私は別の日の一三との思い出を、続けて思い出していた。
一三は私を自分の膝に乗せて、優しく頭を撫でてくれていた。

「うーん、何とも説明のしづらい人なんだけどね。
あ、人って言っても、同じ本喰人なんだけどさ。」
「あのよく言ってる12冊目とは違う人なの?」
「そう、12冊目とは違う人よ!過去にお世話になった人ではあるんだけど・・・
なんて言うか・・・変人と言うか・・・
今の二四に説明するのは難しいわね。」
「変人?お世話になった人だけど、一三からしたら変態なの?」
「ぶっ!!!」

私の何気ない言葉に一三は驚きつつも、変な声を出した。
そして、いきなり大爆笑をし出す。

「あっはっはっは!やだ!二四ったら!もうー♪
まぁ、一部の仲間からは、変態って言われてもしょうがないかもしれないわね。
誤解のされやすい人だと思うけど、私も恩があるとは言え、
全面的には擁護出来ないわ。」
「そんなに複雑な人なの?」

私は一三の方に振り向き、一三の顔を見た。
一三も笑いはしてるが、私と顔を合わせると、何とも言えない複雑な表情になっていた。
そして、再び私の頭を優しく撫でながら、話を続ける。

「あの人がいなければ、私は二四とこうして出会うのは無理だったんだよ?」
「え?そうなの?」
「うん。あの人の助けがあったからこそ、私も二四も助かったの。
だから、いつかはお礼は言いに行くべきだと思う。
まー私達、本喰人は長生きだから、急ぐこともないだろうけどね。
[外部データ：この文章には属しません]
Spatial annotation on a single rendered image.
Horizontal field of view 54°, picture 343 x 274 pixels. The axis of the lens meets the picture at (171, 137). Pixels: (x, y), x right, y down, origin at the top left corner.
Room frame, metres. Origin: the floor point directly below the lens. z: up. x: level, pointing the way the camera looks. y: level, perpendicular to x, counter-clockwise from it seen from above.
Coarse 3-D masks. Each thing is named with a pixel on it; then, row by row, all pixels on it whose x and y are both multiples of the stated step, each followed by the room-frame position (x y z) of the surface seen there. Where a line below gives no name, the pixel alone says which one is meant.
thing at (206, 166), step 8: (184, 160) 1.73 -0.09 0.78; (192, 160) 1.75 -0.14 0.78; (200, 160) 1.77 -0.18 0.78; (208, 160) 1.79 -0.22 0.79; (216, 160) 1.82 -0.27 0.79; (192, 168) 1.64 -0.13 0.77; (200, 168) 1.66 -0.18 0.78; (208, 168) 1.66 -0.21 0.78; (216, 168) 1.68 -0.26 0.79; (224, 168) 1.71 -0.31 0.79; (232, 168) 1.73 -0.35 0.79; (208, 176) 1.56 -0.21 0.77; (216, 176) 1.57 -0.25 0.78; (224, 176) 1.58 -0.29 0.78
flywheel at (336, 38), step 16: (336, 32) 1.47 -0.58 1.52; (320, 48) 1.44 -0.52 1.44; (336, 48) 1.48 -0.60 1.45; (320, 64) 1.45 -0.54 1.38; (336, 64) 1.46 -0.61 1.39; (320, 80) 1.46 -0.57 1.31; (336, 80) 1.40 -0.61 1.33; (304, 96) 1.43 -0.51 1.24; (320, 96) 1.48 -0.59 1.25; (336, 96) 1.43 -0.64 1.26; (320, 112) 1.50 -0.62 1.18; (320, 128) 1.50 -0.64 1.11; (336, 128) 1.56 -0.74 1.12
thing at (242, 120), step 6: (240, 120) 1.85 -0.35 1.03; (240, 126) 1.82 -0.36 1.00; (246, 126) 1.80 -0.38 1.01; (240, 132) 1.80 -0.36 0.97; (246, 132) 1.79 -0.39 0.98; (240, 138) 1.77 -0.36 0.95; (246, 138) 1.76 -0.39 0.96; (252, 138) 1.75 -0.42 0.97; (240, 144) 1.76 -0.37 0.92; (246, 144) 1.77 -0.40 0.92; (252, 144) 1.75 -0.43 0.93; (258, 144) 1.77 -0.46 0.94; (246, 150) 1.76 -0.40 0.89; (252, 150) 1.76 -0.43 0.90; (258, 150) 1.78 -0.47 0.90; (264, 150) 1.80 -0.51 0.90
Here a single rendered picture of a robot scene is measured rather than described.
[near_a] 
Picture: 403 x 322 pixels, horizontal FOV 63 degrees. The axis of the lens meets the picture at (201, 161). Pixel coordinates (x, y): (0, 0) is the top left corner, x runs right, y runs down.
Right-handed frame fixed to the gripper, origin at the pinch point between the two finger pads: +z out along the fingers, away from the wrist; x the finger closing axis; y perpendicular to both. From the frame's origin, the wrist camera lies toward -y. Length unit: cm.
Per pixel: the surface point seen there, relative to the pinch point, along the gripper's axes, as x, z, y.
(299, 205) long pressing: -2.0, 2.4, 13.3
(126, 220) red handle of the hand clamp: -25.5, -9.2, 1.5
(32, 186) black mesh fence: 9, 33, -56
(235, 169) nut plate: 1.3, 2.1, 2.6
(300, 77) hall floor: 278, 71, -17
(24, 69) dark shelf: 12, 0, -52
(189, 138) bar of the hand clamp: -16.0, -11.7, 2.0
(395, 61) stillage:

」
「じゃあ、僕がもっと成長したら、一三と一緒に、その人に会いに行こうよ!」
「うん♪一緒に行こうね♪」

私はこの事を思い出し、あの時に一三が言ってた人物は誰なのか、今になって気になり始めた。
十二先輩には無事に出会えて、今は仲間に加えて貰っている。
では、私が一三と出会うきっかけになった、その人物は一体誰なのだ?
一三は、その人物に恩もあると、はっきり言っていた。
私にもあるのだと。
だったら、私は今後はその人物を探し出して、一三の代わりに
お礼をするべきではないのか?
そして、一三の事も言うべきだろう・・・もうこの世にはいないことを。
私の中にいると言う事もだ。

「?!!!」

そんな考えをしている中で、私は自分の側に誰かがいる気配を感じた。
まさか、敵側に侵入された?!と慌てそうになったが、
その侵入した存在が誰かわかって気が抜けそうになった。

「4冊目・・・いらしてたんですか?」
「ほう?よく気づいたじゃないか?気配は消してたつもりだったんだが?」
「いえ、きっと四四の結界のおかげだと思いますが、
4冊目の式神の姿は肉眼で確認出来てますよ?」
「なんだと?!!!四四め・・・あのとっておきの結界を、
こいつらの家にしてやったのか!!!」

4冊目は式神を通して、私に悔しそうにこう言った。
ここまで四四がするとは、本気で思っていなかったようだ。
それにしても、4冊目が私の前に姿を現すなんて珍しいこともあるものだと、
私は意外に思っていた。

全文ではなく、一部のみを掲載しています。